Actually, he did have a pretty good idea. “Goodbye, Kurt,” Gus said, but he’d already hung up.
—
IN THE INTERVENING DECADE Gus had mostly managed to put Kurt out of his mind. The morning after he was elected mayor, though, he’d located the name of the dean, Janet Applebaum, to whom he’d sent Kurt’s letter of recommendation. It turned out she was no longer in administration, having returned to full-time teaching. “I know who you are,” she said, with thinly veiled hostility, when he identified himself. “Do you have any idea the misery that man caused here?” Careers ruined, apparently. Marriages wrecked. A suicide. “He’s gone, then?” Gus inquired, and the woman said yes, he had been for some time. Last she heard he was in Europe working for…NATO? The UN? She couldn’t remember.
Feeling slightly ill, he thanked her and was about to hang up when she said, “So…what kind of man does what you did? Knowing what you knew, how could you write that letter?” But there was something in her voice, something besides righteous indignation, that he recognized. “Didn’t you write one just like it yourself?” he asked. The resulting silence was his answer.
Well, he told himself at the time, if a life had been lost, another had been saved. Once off the majority of her medications, a new Alice had emerged that Gus hadn’t known existed. Not exactly extroverted but fully engaged with the world, not hiding from it in the dark. Before long, the years she’d spent with Kurt began to recede like a bad dream. Gus learned never to bring his name up in conversation, because it always rendered Alice mute, remorseful, he supposed, for the lost years. In the months leading up to their wedding, Alice’s spirits were so buoyant that he allowed himself to believe that Kurt was right, and no lasting harm had been done. All she needed was a good man.

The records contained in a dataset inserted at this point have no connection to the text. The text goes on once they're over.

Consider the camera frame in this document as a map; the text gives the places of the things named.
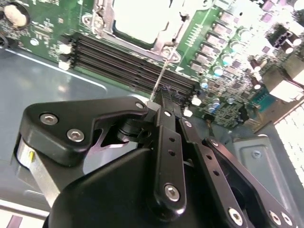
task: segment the capacitor
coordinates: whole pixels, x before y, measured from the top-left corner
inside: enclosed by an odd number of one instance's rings
[[[258,82],[262,80],[262,76],[261,76],[260,73],[258,73],[258,72],[255,72],[255,73],[253,74],[253,77],[255,77],[255,78],[257,79]]]
[[[261,88],[261,85],[259,84],[259,82],[257,81],[257,79],[256,79],[255,77],[253,77],[253,78],[251,79],[251,83],[252,83],[253,88],[254,88],[255,90],[258,90],[258,89]]]
[[[214,76],[216,76],[216,77],[220,77],[224,73],[223,68],[221,66],[218,66],[218,65],[213,67],[213,72],[214,72]]]
[[[239,53],[241,52],[243,46],[238,41],[235,40],[230,43],[230,48],[232,49],[233,52]]]
[[[260,67],[259,63],[258,63],[255,59],[252,59],[252,60],[250,61],[250,65],[251,65],[251,67],[253,68],[253,70],[254,70],[255,72],[258,72],[258,71],[261,70],[261,67]]]
[[[206,78],[201,81],[200,87],[202,89],[208,89],[208,80]]]
[[[231,105],[231,104],[233,104],[234,103],[234,98],[228,98],[227,99],[227,103],[229,104],[229,105]]]
[[[288,40],[294,45],[299,46],[302,43],[302,40],[296,35],[293,34]]]
[[[213,107],[212,104],[209,104],[207,108],[208,108],[208,112],[209,112],[209,113],[214,113],[215,108]]]
[[[290,54],[294,51],[294,48],[288,42],[285,42],[281,47],[286,54]]]
[[[242,41],[247,41],[252,37],[251,32],[247,28],[243,28],[238,32],[239,37]]]
[[[291,5],[295,11],[304,10],[304,1],[303,0],[291,1],[288,4]]]
[[[226,66],[231,65],[233,62],[231,55],[228,53],[223,54],[221,58],[223,60],[224,65]]]
[[[213,102],[212,107],[218,108],[220,106],[220,101],[218,98],[213,99],[212,102]]]

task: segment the motherboard
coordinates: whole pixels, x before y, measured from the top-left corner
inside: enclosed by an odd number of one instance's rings
[[[185,116],[256,128],[303,97],[302,2],[0,0],[0,45],[146,97],[168,61],[159,87]]]

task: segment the white connector
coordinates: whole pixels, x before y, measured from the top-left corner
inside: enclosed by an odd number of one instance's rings
[[[193,98],[192,98],[191,103],[192,103],[193,105],[200,106],[201,100],[198,98],[198,96],[194,95]]]
[[[63,62],[60,60],[58,63],[58,67],[62,70],[68,70],[70,68],[70,66],[71,66],[70,60],[67,62]]]
[[[62,54],[70,54],[72,52],[71,44],[59,44],[59,51]]]
[[[192,115],[193,115],[193,112],[191,112],[188,107],[185,107],[184,116],[191,117]]]

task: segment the thin cable
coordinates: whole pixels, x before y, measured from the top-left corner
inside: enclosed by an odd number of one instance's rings
[[[4,51],[9,47],[9,41],[6,39],[6,37],[0,32],[0,38],[3,40],[3,45],[1,51]]]
[[[160,82],[161,82],[162,76],[163,76],[163,74],[165,73],[165,71],[166,71],[166,69],[167,69],[167,66],[168,66],[168,64],[169,64],[169,62],[170,62],[170,59],[172,59],[172,57],[173,57],[173,55],[174,55],[174,53],[175,53],[175,51],[176,51],[176,48],[177,48],[177,45],[175,45],[175,46],[173,47],[173,49],[172,49],[170,55],[167,57],[165,63],[163,64],[161,73],[160,73],[160,75],[158,76],[158,79],[157,79],[157,81],[156,81],[156,84],[155,84],[155,86],[154,86],[154,88],[153,88],[153,91],[152,91],[152,93],[151,93],[150,101],[153,101],[153,98],[154,98],[155,93],[156,93],[156,91],[157,91],[158,85],[159,85]]]

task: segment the green circuit board
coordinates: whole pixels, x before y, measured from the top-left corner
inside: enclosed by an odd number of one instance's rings
[[[0,5],[5,5],[11,2],[10,0],[0,0]],[[153,62],[155,65],[162,66],[163,61],[156,61],[149,59],[141,54],[134,53],[126,47],[122,47],[117,43],[100,38],[92,33],[82,22],[84,15],[92,13],[93,0],[17,0],[17,3],[24,6],[30,15],[30,25],[23,30],[15,30],[11,24],[6,20],[0,20],[0,32],[5,36],[17,40],[18,46],[35,55],[46,58],[53,62],[59,61],[59,38],[63,34],[73,35],[81,33],[93,39],[103,42],[112,47],[123,50],[133,56],[138,56],[147,61]],[[254,57],[257,61],[263,62],[264,66],[260,71],[261,76],[272,65],[281,66],[288,55],[277,49],[270,47],[270,52],[264,52],[263,47],[267,47],[266,35],[273,32],[274,25],[277,23],[277,17],[282,10],[281,6],[275,6],[272,9],[273,19],[271,22],[263,21],[265,12],[258,6],[255,10],[247,9],[247,11],[234,11],[235,17],[240,17],[245,14],[246,17],[251,18],[250,24],[248,20],[244,23],[227,25],[231,29],[229,36],[225,37],[226,43],[219,48],[219,52],[214,55],[211,61],[205,64],[196,62],[196,57],[200,52],[202,45],[207,42],[209,33],[214,29],[214,25],[219,22],[223,13],[227,12],[218,4],[212,3],[208,9],[197,10],[188,28],[186,29],[182,39],[177,47],[177,52],[181,56],[178,63],[170,63],[168,70],[176,72],[184,77],[201,82],[204,79],[208,80],[208,88],[202,88],[203,99],[199,106],[191,105],[190,110],[198,117],[204,117],[205,114],[215,116],[215,123],[224,127],[233,128],[238,122],[238,110],[244,104],[256,108],[263,112],[276,99],[272,97],[266,88],[262,85],[261,89],[254,89],[251,83],[251,75],[253,73],[250,66],[249,59]],[[231,5],[237,4],[237,1],[230,1]],[[252,38],[247,41],[240,41],[240,31],[244,28],[250,29],[253,34]],[[243,50],[234,53],[231,46],[232,41],[239,41],[243,46]],[[226,66],[223,63],[221,56],[223,54],[230,54],[233,61],[237,61],[237,66]],[[199,65],[203,70],[198,70],[194,66]],[[213,67],[220,66],[223,69],[222,76],[214,76]],[[90,76],[97,77],[103,81],[110,82],[120,87],[130,89],[132,88],[105,78],[102,75],[97,75],[88,70],[76,67],[76,70],[86,73]],[[209,105],[214,99],[219,99],[219,107],[214,111],[209,110]]]

They’d had a simple civil ceremony and departed immediately for a honeymoon in Italy. That winter he’d made an offer on the old Victorian on Upper Main and spent a small fortune renovating it. When they returned stateside it was to this house, the old duplexes now rented to other faculty. Alice professed to love the house, but he could tell it was so big that it intimidated and maybe even frightened her. She wasn’t sure she liked the idea of having separate bedrooms, though he’d explained there was no reason for both of them to be awakened by town business in the middle of the night. After a time, the old anxieties began to return. “I just get like this sometimes,” she said when he asked what was wrong, why she was so agitated. “But he’s gone,” he objected. After all, Kurt was the root cause of her problems, wasn’t he? If not him, then who?